A China acredita em “substituir o setor imobiliário e gerar lucros de produtividade que ajudem a mitigar problemas vinculados à dívida, demografia ou dependência do Ocidente”, acrescentaram.

Os analistas também consideram que os planos de Trump podem encorajar Pequim a reforçar as medidas de apoio econômico aprovadas no ano passado, como cortes de taxas de juros, alívio da dívida dos governos locais e subsídios para a compra de residências.

“Esperamos que a China aumente as políticas de apoio em resposta ao grande impacto externo dos Estados Unidos”, disse Wang Tao, economista-chefe para a China do UBS.

Crise imobiliária

Outro problema grave é o consumo doméstico. A demanda interna está em desaceleração há muito tempo na segunda maior economia mundial, o que alimenta uma espiral deflacionária e de preços baixos.

As raízes do problema são profundas, vinculadas a uma falta de confiança em uma economia que, após décadas com um ritmo de crescimento de dois dígitos, definhou com a pandemia de Covid-19.

A persistente crise no mercado imobiliário, que já foi o motor de crescimento e agora está mergulhado em dívidas, virou um símbolo da situação do país.


Vista de Xangai, uma das principais cidades da China. Foto: Hector RETAMAL / AFP

No mês passado, os preços das novas moradias nas cidades mais desenvolvidas da China, conhecidas como “de primeiro nível”, caíram 3,4% em termos anuais, anunciou o Escritório Nacional de Estatísticas.
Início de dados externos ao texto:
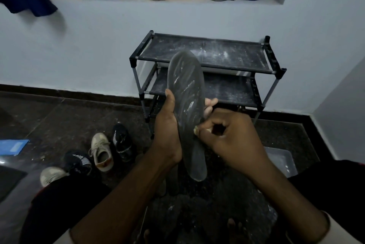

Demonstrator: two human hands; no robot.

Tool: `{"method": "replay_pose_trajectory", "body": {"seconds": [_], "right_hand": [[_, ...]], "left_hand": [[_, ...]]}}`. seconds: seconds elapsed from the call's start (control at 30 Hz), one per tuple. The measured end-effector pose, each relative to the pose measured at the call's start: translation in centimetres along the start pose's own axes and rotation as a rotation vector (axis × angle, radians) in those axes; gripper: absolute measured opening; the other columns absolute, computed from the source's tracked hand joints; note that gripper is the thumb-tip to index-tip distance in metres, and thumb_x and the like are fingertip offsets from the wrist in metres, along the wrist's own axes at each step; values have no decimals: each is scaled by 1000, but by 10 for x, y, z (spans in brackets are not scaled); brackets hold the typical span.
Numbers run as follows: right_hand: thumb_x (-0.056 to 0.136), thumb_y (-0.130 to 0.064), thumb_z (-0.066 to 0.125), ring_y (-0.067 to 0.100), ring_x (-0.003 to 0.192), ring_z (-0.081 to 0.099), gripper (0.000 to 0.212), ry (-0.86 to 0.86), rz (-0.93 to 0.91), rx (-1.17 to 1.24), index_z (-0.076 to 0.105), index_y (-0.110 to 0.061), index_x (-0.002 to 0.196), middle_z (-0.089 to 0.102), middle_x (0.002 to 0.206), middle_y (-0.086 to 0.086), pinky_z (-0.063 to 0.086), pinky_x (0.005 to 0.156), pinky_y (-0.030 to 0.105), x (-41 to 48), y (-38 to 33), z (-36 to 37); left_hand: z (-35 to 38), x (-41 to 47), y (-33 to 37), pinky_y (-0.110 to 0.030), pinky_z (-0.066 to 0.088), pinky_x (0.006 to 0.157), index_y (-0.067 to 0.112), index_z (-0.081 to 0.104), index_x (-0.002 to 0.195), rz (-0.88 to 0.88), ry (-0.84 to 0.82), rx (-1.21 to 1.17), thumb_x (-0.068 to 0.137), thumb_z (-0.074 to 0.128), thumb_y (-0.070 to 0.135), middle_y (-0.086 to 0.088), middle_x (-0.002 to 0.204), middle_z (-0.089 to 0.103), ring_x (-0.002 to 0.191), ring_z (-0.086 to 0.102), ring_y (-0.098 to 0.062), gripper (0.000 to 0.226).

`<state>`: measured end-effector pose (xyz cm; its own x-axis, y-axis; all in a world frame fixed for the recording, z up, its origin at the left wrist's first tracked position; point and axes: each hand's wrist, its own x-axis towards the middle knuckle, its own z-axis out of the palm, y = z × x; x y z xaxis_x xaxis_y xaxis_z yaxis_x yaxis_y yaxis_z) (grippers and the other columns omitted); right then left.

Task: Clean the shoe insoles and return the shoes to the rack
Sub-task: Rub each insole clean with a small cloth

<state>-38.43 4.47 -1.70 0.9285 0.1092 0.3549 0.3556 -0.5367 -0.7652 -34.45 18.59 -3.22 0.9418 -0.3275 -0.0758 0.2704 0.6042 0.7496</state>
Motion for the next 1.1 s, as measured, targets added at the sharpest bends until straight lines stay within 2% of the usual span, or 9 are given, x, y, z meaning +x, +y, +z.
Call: {"method": "replay_pose_trajectory", "body": {"seconds": [0.17, 0.33, 0.47, 0.6, 0.67, 0.77, 0.87, 0.97, 1.1], "right_hand": [[83, -8, 79, 3, 80, 68, 10, 100, -2, -10, 79, -15, 76, 72, 82, -11, 52, 74, 15, 7, 2, -7], [82, -9, 80, 3, 75, 67, 12, 54, -10, -52, 77, -15, 73, 71, 79, -12, 49, 70, 12, 4, 3, -5], [83, -9, 79, 1, 76, 66, 8, 153, -40, -96, 79, -15, 78, 71, 82, -12, 51, 73, 15, 8, 3, -6], [84, -9, 78, -1, 81, 67, 10, 54, -51, -94, 77, -15, 75, 71, 81, -12, 50, 79, 12, 1, 1, -2], [83, -12, 78, -1, 84, 67, 7, 117, -24, -82, 78, -16, 77, 72, 83, -12, 53, 83, 18, 6, 5, -7], [85, -12, 79, 2, 75, 66, 5, 144, -30, -102, 79, -17, 82, 71, 83, -12, 53, 72, 19, 8, 3, -6], [84, -9, 78, 1, 74, 67, 9, 61, -50, -81, 79, -16, 78, 72, 81, -12, 54, 71, 21, 2, 0, -2], [84, -12, 78, 3, 72, 66, 6, 146, -26, -92, 80, -17, 81, 71, 81, -13, 56, 70, 28, 7, 6, -9], [86, -12, 77, 0, 78, 66, 7, 91, -58, -102, 81, -19, 86, 71, 85, -13, 55, 73, 23, 6, 1, -3]], "left_hand": [[7, -4, -2, -42, 53, 101, -3, 71, 116, 0, 31, 10, 103, 22, 62, -25, 117, 69, 112, 68, -33, 82], [4, -3, -1, -51, 40, 114, -12, 52, 134, -3, 2, 38, 101, 18, 68, -29, 133, 60, 132, 51, -43, 93], [9, -5, -2, -40, 54, 97, -3, 67, 119, -4, 26, 7, 102, 22, 63, -24, 118, 69, 111, 68, -33, 82], [8, -6, 0, -46, 46, 107, -3, 70, 116, -21, -6, -6, 101, 19, 67, -27, 128, 64, 123, 61, -37, 87], [9, -6, -2, -41, 53, 99, 1, 72, 114, -11, 21, -8, 102, 22, 65, -24, 120, 69, 113, 67, -32, 82], [11, -6, -3, -35, 58, 89, 4, 72, 115, 13, 50, -14, 103, 26, 61, -20, 111, 71, 104, 69, -28, 73], [11, -8, -1, -37, 59, 90, 4, 77, 103, -5, 24, 2, 103, 22, 62, -23, 112, 71, 105, 70, -30, 80], [10, -7, -2, -36, 58, 89, 6, 77, 104, 2, 56, 3, 103, 24, 61, -19, 108, 73, 102, 71, -27, 76], [10, -6, -5, -38, 56, 96, 7, 77, 106, 6, 84, -3, 103, 27, 61, -19, 113, 71, 106, 68, -29, 73]]}}
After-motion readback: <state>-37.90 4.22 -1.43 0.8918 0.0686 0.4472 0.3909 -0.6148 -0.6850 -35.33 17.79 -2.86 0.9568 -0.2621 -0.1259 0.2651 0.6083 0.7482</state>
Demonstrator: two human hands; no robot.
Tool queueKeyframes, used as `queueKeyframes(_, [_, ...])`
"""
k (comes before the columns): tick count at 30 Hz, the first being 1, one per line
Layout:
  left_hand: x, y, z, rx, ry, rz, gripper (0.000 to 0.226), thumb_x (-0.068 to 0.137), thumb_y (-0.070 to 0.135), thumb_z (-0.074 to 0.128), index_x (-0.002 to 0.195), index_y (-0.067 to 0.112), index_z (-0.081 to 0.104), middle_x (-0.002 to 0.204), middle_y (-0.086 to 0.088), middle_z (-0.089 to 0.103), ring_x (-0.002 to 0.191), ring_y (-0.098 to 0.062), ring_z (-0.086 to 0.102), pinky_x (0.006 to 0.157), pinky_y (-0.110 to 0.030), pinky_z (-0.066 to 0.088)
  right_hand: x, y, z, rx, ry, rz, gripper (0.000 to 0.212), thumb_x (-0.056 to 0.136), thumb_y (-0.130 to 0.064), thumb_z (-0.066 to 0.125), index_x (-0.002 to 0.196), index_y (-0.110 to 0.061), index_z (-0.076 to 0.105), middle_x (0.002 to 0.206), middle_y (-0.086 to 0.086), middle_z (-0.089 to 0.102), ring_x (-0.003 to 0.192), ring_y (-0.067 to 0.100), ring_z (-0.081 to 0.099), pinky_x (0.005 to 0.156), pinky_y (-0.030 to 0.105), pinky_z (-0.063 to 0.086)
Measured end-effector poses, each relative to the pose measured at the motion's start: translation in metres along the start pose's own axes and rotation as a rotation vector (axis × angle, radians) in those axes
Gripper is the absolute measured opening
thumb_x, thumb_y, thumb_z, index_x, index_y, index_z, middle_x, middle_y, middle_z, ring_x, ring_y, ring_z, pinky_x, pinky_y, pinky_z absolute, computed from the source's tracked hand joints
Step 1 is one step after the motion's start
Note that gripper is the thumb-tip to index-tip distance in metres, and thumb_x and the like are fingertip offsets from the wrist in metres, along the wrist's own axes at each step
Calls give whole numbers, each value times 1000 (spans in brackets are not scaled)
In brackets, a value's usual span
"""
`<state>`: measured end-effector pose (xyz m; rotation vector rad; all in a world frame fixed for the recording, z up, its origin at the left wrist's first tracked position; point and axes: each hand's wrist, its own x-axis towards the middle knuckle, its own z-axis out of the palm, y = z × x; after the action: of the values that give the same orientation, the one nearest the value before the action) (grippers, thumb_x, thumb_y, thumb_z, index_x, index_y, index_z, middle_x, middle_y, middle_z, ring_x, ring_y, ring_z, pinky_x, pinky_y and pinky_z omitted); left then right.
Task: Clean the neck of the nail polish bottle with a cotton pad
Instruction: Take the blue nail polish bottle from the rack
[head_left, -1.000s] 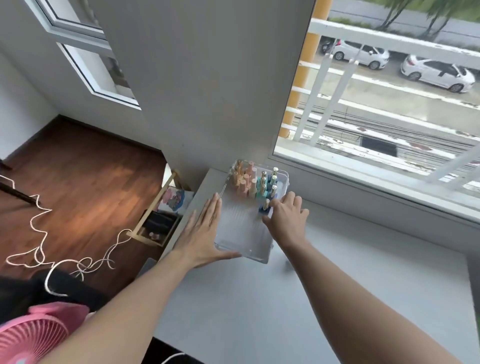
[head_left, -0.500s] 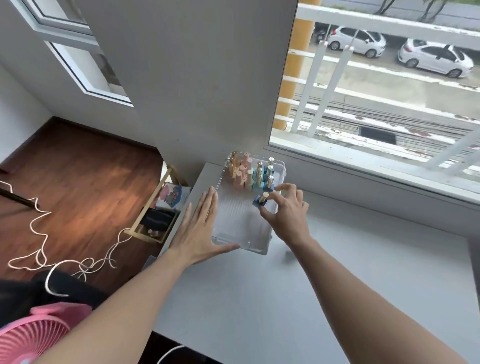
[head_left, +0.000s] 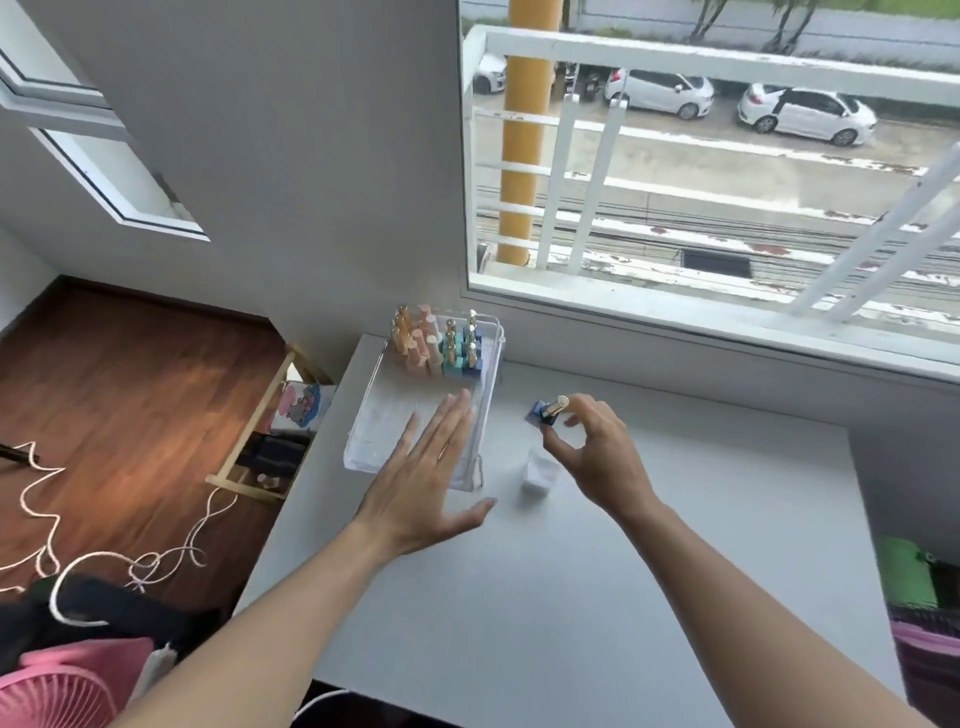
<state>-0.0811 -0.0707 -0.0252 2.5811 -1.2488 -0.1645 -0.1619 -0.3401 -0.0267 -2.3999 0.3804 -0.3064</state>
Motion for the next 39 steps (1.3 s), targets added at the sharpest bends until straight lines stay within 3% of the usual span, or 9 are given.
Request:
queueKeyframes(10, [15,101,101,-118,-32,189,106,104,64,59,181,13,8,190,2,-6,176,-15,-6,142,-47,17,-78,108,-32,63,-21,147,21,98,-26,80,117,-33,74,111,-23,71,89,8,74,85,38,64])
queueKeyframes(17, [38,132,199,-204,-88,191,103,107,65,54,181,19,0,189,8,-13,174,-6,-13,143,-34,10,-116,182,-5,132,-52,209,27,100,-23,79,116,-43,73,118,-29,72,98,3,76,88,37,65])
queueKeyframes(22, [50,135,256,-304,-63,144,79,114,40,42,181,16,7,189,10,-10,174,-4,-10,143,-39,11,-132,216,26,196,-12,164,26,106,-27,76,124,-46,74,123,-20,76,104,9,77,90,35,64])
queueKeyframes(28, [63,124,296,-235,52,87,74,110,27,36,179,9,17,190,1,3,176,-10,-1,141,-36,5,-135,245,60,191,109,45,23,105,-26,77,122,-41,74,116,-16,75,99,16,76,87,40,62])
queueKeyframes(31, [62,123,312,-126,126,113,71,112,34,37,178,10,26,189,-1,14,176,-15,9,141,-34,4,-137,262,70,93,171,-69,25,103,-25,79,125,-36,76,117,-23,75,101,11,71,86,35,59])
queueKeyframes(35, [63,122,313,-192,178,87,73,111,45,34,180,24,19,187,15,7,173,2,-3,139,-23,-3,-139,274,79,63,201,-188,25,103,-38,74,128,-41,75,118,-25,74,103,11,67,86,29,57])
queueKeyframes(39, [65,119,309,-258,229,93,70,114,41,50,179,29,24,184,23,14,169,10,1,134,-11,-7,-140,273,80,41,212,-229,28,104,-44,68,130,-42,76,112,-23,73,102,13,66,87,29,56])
A queda foi ainda mais expressiva nas cidades de segundo e terceiro nível, onde os preços caíram 5% e 6% em termos anuais, segundo os mesmos dados.

“Nosso diagnóstico dos problemas da China continua vinculado ao setor de habitação”, afirmou Louise Loo, da Oxford Economics.

“Superar os fortes ciclos negativos na economia este ano deveria ser a principal tarefa dos líderes políticos”, acrescentou.